In pre-school and primary school a child may be bewildered by colour references but find it difficult to explain what the problem is or be reluctant to do so. For example some reading schemes use coloured text to indicate differences in the spelling of similar sounds e.g. the ‘ough’ in bough and the ‘ow’ in cow would share the same colour but be different to the ‘ough’ in cough. These schemes should be reprinted using italics or capital letters or bold print to highlight differences, rather than in different colours.
Normal Vision
Deuteranopia
Primary school teachers regularly use the ‘traffic light’ system to help them understand how difficult their pupils find different worksheets. This system requires the child to mark the sheet green for easy, orange for manageable and red for difficult. A colour blind child will not know the difference between these three colours unless he asks for confirmation from someone else. Most children will not want to draw attention to themselves, so if they do not have the correct colour marked on their pencil they will guess. This problem could easily be rectified by ensuring all pencils/crayons in classrooms are marked with the name of the colour, or the colour blind pupil has a set of marked pencils for their own exclusive use.

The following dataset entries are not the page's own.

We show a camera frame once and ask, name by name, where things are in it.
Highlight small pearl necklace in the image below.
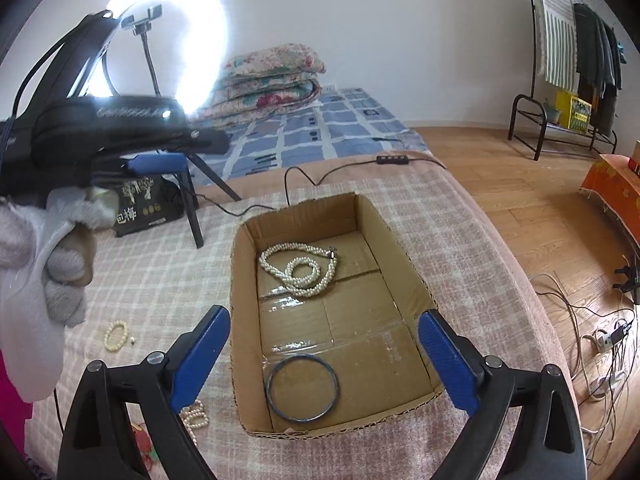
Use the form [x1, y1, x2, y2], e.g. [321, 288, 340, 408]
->
[178, 398, 208, 449]

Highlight white ring light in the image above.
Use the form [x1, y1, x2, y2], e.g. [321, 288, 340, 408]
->
[98, 0, 228, 115]

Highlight white power strip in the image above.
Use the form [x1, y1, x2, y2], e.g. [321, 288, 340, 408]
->
[585, 326, 627, 353]

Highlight blue checkered mattress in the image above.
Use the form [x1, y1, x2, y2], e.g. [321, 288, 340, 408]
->
[202, 88, 427, 181]

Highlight twisted pearl necklace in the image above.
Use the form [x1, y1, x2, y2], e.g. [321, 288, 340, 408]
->
[258, 242, 340, 298]

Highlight black tripod stand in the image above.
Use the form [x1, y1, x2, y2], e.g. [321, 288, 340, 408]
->
[177, 152, 241, 249]

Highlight green jade pendant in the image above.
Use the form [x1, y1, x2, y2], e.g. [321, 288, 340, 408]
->
[131, 424, 153, 471]

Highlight yellow box on rack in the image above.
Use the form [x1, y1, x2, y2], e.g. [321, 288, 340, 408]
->
[554, 90, 591, 133]

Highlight left gloved hand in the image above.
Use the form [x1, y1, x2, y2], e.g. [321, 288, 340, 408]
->
[1, 188, 118, 403]

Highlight dark hanging clothes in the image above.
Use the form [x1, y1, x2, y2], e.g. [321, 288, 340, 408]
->
[574, 3, 624, 136]

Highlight striped hanging towel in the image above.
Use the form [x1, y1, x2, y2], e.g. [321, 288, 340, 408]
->
[533, 0, 579, 92]

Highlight brown cardboard box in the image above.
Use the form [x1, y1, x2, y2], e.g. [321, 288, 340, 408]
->
[230, 193, 442, 438]

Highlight phone holder clamp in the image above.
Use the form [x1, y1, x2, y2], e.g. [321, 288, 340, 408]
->
[120, 3, 163, 35]

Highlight cream bead bracelet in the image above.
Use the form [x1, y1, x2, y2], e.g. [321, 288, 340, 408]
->
[103, 320, 130, 354]

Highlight black light cable with remote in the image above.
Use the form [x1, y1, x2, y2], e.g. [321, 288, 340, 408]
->
[192, 154, 449, 216]

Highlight black clothes rack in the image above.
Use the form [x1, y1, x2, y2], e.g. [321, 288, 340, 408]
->
[508, 0, 626, 160]

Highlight folded floral quilt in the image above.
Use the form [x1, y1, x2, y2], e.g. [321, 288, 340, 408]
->
[192, 44, 326, 128]

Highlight orange cloth covered table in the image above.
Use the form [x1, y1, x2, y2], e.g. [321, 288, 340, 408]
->
[579, 154, 640, 245]

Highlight dark bangle ring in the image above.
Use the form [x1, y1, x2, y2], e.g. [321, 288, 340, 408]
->
[264, 352, 342, 424]

Large numbers of books aimed at young children use colour-on-colour printing which is often difficult to read because of poor contrast or impossible to read because of the colour combinations used, such as red writing on a green background or a poem written in purple on a pale blue page. These books should not be presented to colour blind children.
Threading beads in a specific order, stringing wool in a specific design, counting or sorting different coloured wooden blocks and following coloured patterns can be difficult or impossible for a colour blind child.
Problems also arise from the way information is written on the whiteboard/ interactive white board when teachers use different colours to highlight different messages, so teachers should not use red to highlight one teaching point and green to highlight another as to the colour blind child both colours can appear to be the same.
Pre-school teachers and infant teachers may want to take a look at the Chuggington episode detailed in our Noticeboard section which is good at demonstrating to colour blind children, their siblings and peers the problems of being colour blind.